New Yorkers of every borough reacted with sadness Friday to the death of Edward Koch, 88, who served three terms as mayor of New York from 1978 to 1989.
"Ed Koch: the ultimate New Yorker," said Community Board 6 District Manager Frank Gulluscio. "He loved New York like nobody else. He had a lot to say, and he wasn't afraid to say it. I loved him for that. I wish we had more electeds and politicians who said the way it is. He told it the way it was."
Gulluscio said Koch was well-loved in Queens, and in particular Forest Hills, noting his close friendships with former Borough President Donald Manes and former U.S. Rep. Geraldine Ferraro.
"He had a lot of friends in Forest Hills, from the Gardens all the way to Rego Park," Gulluscio said.
Gulluscio also said he was glad to know that the former mayor had lived to see an honor he had relished.
City Councilwoman Karen Koslowitz, D-Forest Hills, said she also admired his political candor.
"He was an icon, someone that people respected, he had a voice 'til the very end," Koslowitz said. "You never walked away not knowing how he felt. When I went online and read the news — saw that he died — I was shocked. A chill came over me. He will be sorely missed."
Koch was making headlines in Forest Hills right up to the end of his life, most recently by endorsing a Republican in a special election for Congress in 2011.
Koch endorsed Bob Turner for the Congressional seat vacated by Anthony Weiner — an endorsement that may have helped push Turner over the top. Koch, ever the political intellect, said his endorsement was designed to send a message to President Barack Obama on Israel.
Turner remembered Koch as a dedicated public servant — despite their political differences — and said he was proud to have collected his endorsement.
"Ed Koch was a great New Yorker. A shrewd and honest civil servant, he was never shy to speak his mind and stand up for what he believed to be in the best interest of New Yorkers and all Americans," Turner said. "This honesty and bravado led to the beginning of our unique and cherished friendship. Mayor Koch's support was the critical element in my winning Democratic support during my campaign for the House. I am proud to have called him my friend."
State Sen. Joe Addabbo Jr., D-Forest Hills, had a lifetime of experience with Koch, who served with Joe Addabbo Sr. in Congress.

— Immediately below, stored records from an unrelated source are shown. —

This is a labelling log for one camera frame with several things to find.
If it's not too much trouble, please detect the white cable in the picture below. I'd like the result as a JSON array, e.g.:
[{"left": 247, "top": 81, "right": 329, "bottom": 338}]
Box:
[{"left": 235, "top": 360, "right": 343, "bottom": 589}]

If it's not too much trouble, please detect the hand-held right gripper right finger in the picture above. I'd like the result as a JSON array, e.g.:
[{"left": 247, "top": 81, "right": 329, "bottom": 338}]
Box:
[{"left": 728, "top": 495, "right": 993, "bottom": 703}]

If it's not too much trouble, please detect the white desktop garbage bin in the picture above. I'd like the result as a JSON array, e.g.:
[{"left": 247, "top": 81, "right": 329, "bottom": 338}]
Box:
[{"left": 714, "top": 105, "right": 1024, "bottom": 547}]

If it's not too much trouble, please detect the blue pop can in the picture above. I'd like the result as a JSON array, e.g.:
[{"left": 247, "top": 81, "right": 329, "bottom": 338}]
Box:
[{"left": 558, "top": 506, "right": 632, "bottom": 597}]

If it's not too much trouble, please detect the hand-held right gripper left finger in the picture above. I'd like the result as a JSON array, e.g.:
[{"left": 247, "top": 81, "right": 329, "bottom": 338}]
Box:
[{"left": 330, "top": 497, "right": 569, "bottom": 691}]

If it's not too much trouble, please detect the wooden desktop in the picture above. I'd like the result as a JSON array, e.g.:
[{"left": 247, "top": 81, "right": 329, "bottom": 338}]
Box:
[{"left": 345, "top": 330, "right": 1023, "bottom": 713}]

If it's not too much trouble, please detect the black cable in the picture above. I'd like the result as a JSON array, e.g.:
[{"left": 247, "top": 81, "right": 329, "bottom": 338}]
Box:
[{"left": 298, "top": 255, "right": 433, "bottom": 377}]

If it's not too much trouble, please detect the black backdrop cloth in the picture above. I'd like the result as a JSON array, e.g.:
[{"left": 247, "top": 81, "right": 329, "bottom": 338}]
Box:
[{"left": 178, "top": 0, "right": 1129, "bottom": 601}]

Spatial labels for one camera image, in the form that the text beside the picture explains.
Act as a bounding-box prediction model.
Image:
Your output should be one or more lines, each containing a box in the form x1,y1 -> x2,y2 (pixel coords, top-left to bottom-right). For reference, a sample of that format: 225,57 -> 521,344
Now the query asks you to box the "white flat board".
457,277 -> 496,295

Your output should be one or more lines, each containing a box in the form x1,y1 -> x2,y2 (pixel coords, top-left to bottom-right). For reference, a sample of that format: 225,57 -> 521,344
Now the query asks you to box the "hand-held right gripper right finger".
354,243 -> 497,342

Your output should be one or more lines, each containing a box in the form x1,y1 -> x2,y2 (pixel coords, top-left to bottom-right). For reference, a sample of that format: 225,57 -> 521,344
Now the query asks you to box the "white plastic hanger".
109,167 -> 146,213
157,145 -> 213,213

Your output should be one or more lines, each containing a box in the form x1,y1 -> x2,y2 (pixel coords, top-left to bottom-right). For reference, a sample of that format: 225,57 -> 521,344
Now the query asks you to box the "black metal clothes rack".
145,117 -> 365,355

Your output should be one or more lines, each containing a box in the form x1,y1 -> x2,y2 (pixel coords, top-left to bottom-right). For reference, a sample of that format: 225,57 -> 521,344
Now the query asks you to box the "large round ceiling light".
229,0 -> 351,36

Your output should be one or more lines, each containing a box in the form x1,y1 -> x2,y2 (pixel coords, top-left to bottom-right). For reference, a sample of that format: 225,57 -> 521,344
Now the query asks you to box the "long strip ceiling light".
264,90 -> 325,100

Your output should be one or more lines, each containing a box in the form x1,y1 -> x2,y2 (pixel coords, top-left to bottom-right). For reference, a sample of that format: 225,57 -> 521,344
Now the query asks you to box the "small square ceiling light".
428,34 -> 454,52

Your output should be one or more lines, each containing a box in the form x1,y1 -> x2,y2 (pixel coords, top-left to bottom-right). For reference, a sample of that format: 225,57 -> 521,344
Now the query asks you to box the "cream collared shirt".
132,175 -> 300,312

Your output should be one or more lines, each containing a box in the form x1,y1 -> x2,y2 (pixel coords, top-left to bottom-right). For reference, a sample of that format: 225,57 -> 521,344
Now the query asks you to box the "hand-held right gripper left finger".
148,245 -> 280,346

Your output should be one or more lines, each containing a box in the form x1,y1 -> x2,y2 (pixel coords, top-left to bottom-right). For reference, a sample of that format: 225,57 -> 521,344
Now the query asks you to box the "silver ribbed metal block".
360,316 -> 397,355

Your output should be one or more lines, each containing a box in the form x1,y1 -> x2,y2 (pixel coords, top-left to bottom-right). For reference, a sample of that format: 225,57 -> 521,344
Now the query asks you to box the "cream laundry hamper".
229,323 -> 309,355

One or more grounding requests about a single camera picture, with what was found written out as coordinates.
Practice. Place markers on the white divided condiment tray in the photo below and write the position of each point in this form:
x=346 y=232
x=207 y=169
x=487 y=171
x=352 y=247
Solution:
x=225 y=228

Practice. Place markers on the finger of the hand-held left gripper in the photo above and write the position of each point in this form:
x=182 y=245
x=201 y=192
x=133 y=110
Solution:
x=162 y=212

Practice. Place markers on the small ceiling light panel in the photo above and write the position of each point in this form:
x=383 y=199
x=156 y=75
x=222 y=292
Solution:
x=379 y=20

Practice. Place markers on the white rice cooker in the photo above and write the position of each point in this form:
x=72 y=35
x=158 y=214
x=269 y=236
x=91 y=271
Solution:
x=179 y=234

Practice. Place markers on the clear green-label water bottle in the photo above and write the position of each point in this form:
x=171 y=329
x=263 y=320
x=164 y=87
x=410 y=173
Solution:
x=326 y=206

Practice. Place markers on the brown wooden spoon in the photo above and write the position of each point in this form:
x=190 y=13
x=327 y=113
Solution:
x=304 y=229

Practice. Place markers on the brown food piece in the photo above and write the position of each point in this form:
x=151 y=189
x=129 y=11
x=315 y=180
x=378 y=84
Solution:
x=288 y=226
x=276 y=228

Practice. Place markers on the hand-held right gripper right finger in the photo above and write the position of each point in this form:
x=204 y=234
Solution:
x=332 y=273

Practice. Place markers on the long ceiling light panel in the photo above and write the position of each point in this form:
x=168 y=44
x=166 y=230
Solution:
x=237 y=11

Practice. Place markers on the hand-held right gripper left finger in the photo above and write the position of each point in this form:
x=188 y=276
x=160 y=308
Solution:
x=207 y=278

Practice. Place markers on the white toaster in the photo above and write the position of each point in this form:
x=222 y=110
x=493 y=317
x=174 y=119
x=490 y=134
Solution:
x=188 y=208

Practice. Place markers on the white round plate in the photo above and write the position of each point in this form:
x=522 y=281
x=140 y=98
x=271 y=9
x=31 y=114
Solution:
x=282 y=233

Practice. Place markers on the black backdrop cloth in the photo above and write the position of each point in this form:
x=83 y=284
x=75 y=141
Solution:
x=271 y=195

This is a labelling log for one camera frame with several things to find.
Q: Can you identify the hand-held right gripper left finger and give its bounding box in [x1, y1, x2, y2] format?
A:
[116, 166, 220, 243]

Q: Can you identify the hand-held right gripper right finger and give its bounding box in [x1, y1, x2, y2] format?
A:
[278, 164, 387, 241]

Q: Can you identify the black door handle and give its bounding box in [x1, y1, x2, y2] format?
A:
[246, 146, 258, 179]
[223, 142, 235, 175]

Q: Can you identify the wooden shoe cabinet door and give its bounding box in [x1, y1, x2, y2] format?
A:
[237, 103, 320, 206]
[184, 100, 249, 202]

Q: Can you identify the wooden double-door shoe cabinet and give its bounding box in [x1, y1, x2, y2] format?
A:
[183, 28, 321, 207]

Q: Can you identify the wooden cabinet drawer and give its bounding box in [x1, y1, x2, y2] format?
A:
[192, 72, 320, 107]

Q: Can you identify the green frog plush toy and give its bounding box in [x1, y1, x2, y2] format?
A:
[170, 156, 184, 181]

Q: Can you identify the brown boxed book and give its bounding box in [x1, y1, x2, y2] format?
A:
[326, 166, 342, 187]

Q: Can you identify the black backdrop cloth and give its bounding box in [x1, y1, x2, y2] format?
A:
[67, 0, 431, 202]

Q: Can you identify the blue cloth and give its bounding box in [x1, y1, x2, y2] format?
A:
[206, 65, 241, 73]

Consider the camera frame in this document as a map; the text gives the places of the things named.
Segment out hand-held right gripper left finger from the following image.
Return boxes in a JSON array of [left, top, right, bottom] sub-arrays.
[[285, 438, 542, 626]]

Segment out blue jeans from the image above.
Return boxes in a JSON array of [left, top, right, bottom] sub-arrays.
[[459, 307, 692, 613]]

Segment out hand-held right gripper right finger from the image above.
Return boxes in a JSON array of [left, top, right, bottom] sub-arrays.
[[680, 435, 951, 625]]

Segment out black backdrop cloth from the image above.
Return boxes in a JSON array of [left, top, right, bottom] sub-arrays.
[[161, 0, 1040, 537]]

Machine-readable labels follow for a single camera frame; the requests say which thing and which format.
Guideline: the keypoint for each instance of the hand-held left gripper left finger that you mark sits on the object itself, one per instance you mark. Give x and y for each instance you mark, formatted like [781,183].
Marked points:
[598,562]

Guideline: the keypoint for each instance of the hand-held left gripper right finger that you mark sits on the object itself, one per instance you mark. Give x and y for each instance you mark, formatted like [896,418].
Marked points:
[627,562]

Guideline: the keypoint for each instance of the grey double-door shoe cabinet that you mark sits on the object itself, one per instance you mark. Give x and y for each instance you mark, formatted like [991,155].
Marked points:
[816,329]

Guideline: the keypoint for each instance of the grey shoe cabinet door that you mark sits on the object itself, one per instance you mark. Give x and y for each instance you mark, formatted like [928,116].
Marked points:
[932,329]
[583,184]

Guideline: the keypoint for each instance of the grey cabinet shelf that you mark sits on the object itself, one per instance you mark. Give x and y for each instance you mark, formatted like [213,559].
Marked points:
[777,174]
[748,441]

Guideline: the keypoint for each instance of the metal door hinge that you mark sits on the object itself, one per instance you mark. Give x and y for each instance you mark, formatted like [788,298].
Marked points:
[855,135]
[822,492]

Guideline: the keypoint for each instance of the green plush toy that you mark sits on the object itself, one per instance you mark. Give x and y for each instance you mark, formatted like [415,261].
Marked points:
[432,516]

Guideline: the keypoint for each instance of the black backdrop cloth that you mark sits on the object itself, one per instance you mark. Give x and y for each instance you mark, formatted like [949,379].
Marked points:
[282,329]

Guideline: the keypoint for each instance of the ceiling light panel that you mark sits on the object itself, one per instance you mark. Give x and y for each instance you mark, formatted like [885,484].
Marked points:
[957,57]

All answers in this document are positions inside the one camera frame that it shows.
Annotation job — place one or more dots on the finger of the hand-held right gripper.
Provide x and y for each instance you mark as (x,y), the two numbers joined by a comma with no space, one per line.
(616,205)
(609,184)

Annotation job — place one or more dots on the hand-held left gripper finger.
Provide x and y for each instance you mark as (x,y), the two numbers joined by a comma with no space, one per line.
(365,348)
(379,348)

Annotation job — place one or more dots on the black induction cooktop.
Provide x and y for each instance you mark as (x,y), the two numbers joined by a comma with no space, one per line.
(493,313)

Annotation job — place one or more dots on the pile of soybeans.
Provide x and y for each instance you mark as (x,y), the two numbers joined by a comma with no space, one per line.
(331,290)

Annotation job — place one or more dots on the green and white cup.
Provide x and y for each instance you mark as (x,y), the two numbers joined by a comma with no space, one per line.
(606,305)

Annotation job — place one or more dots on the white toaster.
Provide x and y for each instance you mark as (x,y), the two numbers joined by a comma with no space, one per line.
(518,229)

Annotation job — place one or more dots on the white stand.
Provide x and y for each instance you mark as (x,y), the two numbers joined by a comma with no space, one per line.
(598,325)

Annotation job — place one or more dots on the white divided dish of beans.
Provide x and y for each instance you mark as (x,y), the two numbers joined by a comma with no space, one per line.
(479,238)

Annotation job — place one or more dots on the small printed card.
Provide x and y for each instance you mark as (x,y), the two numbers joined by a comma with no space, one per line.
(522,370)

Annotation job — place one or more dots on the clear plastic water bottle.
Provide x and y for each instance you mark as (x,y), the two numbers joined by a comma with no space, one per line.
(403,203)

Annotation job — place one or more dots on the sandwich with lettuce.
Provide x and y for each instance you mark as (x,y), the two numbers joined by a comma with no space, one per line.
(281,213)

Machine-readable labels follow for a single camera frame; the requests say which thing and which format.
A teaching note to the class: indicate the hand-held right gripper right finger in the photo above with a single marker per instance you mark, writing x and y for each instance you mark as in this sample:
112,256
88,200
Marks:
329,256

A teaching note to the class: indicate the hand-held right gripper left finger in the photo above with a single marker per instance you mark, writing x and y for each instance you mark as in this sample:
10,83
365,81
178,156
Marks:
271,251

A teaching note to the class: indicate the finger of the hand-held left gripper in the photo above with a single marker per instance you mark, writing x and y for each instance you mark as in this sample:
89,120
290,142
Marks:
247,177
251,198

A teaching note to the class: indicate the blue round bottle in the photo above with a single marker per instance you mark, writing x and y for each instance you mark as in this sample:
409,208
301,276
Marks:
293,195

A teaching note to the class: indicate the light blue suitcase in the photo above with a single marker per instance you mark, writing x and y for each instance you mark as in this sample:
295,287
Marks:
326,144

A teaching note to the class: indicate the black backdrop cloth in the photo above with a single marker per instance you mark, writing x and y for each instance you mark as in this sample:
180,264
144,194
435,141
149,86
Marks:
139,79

Addabbo called Koch "the kind of public servant they just don't make anymore."
"The fact that far beyond his retirement age, he remained active, still promoting good government — that's something to be admired. I'd love to have that kind of drive as I go forward."
New York City Mayor Michael Bloomberg said he was truly saddened by the city's loss.
“Earlier today, New York City lost an irrepressible icon, our most charismatic cheerleader and champion, Edward I. Koch," Bloomberg said in a statement. "He was a great mayor, a great man, and a great friend. In elected office and as a private citizen, he was our most tireless, fearless, and guileless civic crusader."
Attorney General Eric Schneiderman said it will be hard to imagine the city with Koch.
"We will miss his keen mind, sharp wit and absolute devotion to making a great city the best in the world," he continued. "While we mourn his loss, we know that the legacy of his mayoralty, his commitment to civil rights and affordable housing, and his civic leadership long after he left City Hall, will live on for generations."
Koch dedicated his life to the five boroughs, said City Council Speaker Christine Quinn, D-Manhattan. The mayoral hopeful said he made New York a better place both during and after his time in office.
"He loved this city fiercely and it loved him back," she said. "He saved us from the brink of bankruptcy, raised our spirits, and restored our city’s reputation in the world. He rebuilt our crumbling infrastructure, adding more than 150,000 units of affordable housing. And after leaving office he continued to make New York a better place, inspiring us through his writing, his activism, and his commitment to change."